## GIVEN MATERIAL
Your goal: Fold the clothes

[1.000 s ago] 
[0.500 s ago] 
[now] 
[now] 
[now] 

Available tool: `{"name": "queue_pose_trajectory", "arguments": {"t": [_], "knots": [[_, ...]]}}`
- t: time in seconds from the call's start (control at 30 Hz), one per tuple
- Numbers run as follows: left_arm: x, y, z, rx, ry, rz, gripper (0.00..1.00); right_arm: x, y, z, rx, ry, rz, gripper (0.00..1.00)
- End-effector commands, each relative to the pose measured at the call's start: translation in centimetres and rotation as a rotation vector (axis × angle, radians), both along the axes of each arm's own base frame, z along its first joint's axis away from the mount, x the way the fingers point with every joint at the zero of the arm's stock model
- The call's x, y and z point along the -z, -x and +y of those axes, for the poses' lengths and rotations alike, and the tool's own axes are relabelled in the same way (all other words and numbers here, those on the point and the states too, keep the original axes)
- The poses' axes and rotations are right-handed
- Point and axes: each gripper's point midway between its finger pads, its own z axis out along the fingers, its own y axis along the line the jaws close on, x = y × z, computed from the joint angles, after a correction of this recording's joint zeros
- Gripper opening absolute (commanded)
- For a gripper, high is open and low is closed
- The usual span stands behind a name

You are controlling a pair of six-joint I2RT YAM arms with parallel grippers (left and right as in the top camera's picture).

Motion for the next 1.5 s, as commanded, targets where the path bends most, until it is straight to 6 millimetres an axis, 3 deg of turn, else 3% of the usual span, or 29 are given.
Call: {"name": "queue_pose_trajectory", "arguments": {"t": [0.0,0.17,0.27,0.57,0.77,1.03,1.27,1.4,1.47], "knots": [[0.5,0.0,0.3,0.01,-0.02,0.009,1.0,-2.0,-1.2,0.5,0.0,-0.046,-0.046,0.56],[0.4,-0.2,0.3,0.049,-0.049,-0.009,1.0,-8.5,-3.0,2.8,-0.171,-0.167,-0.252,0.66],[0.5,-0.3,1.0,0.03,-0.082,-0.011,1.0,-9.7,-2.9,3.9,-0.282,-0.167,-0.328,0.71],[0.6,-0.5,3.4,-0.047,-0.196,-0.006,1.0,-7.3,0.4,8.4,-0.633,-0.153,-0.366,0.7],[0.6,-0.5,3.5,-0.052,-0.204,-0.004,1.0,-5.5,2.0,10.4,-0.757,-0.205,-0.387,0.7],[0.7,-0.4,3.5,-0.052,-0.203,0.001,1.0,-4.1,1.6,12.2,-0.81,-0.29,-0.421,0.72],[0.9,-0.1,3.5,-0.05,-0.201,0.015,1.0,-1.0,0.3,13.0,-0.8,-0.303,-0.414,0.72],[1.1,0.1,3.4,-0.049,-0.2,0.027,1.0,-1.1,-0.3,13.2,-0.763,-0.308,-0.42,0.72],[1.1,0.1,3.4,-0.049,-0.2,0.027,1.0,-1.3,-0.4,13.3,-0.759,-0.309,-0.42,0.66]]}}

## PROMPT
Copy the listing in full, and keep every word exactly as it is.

## REPLY TO THE EXERCISE
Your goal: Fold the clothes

[1.000 s ago] 
[0.500 s ago] 
[now] 
[now] 
[now] 

Available tool: `{"name": "queue_pose_trajectory", "arguments": {"t": [_], "knots": [[_, ...]]}}`
- t: time in seconds from the call's start (control at 30 Hz), one per tuple
- Numbers run as follows: left_arm: x, y, z, rx, ry, rz, gripper (0.00..1.00); right_arm: x, y, z, rx, ry, rz, gripper (0.00..1.00)
- End-effector commands, each relative to the pose measured at the call's start: translation in centimetres and rotation as a rotation vector (axis × angle, radians), both along the axes of each arm's own base frame, z along its first joint's axis away from the mount, x the way the fingers point with every joint at the zero of the arm's stock model
- The call's x, y and z point along the -z, -x and +y of those axes, for the poses' lengths and rotations alike, and the tool's own axes are relabelled in the same way (all other words and numbers here, those on the point and the states too, keep the original axes)
- The poses' axes and rotations are right-handed
- Point and axes: each gripper's point midway between its finger pads, its own z axis out along the fingers, its own y axis along the line the jaws close on, x = y × z, computed from the joint angles, after a correction of this recording's joint zeros
- Gripper opening absolute (commanded)
- For a gripper, high is open and low is closed
- The usual span stands behind a name

You are controlling a pair of six-joint I2RT YAM arms with parallel grippers (left and right as in the top camera's picture).

Motion for the next 1.5 s, as commanded, targets where the path bends most, until it is straight to 6 millimetres an axis, 3 deg of turn, else 3% of the usual span, or 29 are given.
Call: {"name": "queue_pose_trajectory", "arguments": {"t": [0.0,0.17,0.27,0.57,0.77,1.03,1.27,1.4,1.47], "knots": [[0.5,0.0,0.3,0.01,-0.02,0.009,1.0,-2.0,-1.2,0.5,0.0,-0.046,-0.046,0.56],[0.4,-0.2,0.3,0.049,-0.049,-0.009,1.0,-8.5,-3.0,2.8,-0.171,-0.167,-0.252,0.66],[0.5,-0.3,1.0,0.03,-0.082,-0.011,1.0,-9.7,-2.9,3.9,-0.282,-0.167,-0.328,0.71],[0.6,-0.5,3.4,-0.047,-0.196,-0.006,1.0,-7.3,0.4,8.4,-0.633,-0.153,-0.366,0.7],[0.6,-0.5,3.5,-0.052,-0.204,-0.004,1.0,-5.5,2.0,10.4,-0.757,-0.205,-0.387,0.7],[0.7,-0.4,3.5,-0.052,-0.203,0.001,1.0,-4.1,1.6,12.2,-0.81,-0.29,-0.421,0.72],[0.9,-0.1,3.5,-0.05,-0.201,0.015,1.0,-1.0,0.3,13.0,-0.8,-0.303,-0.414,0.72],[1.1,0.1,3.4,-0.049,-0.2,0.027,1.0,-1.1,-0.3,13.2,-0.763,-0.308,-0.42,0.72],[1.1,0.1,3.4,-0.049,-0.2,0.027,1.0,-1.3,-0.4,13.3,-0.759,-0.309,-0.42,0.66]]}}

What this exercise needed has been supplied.